Canadian Manufacturing

First Ford GT supercar rolls off the line at Markham, Ont. plant

Private Canadian auto firm Multimatic is building the road-going version of the performance vehicle just outside Toronto

December 19, 2016  by Canadian Staff

The Ford GT is being built at Multimatic in Markham, Ont. The automaker originally planned a two-year production run, but has since revised its schedule to four years. PHOTO: Nick Busato/Ford

MARKHAM, Ont.—The first Canadian-made 600-plus horsepower 2017 Ford GT has rolled off the production line in Markham, Ont.

Late last week, Ford Executive Vice-President of Global Product Development and CTO Raj Nair drove the inaugural road-going version of the supercar off the assembly line, launching the four-year production run of the hotly-anticipated GT.
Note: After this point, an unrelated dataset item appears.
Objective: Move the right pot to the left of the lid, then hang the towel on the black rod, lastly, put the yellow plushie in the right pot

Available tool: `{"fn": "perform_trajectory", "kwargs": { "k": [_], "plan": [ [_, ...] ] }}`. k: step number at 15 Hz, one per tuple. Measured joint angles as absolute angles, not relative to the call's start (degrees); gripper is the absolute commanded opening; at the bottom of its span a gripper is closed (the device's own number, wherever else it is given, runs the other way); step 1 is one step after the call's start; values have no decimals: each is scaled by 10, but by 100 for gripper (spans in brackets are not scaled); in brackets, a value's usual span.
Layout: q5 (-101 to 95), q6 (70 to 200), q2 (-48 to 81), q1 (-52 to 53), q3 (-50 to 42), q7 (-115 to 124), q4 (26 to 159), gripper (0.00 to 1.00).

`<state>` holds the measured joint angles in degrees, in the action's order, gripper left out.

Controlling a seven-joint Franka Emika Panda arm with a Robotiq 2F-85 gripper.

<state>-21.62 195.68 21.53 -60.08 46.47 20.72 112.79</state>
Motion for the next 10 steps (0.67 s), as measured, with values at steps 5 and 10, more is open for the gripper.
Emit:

With the track-version of the performance vehicle busy collecting accolades, including a win at the 2016 Le Mans 24 Hours in June, enthusiasts have been awaiting a street-legal version of the GT since the vehicle was first announced in January of 2015.

Ford Executive Vice-President of Global Product Development and CTO Raj Nair drove the first GT off the line last week. PHOTO: Sam VarnHagen/Ford

“When we kicked off 2016, we had two primary objectives for our Ford GT supercar—to excel at Le Mans, and to start deliveries before year-end,” Nair said. “We’ve achieved both.”


“The all-new Ford GT is a showcase of our strength in innovation and our commitment to delivering more for our customers—especially related to light-weight materials, aerodynamics and EcoBoost engine technologies,” Nair added.

Built at private auto parts company Multimatic Inc.’s low-volume assembly facility in Markham, Ont., the GT has a carbon fiber-based design and includes twin-turbocharged 3.5-liter V6 engines.

Ford originally planned two years of production for the GT, but has since doubled the run to four years.

With the first road-worthy GT fresh off the assembly line, the company said it will begin deliveries of the supercar to customers around the world immediately.

At approximately US$400,000, it’s the century-old automaker’s most expensive vehicle ever.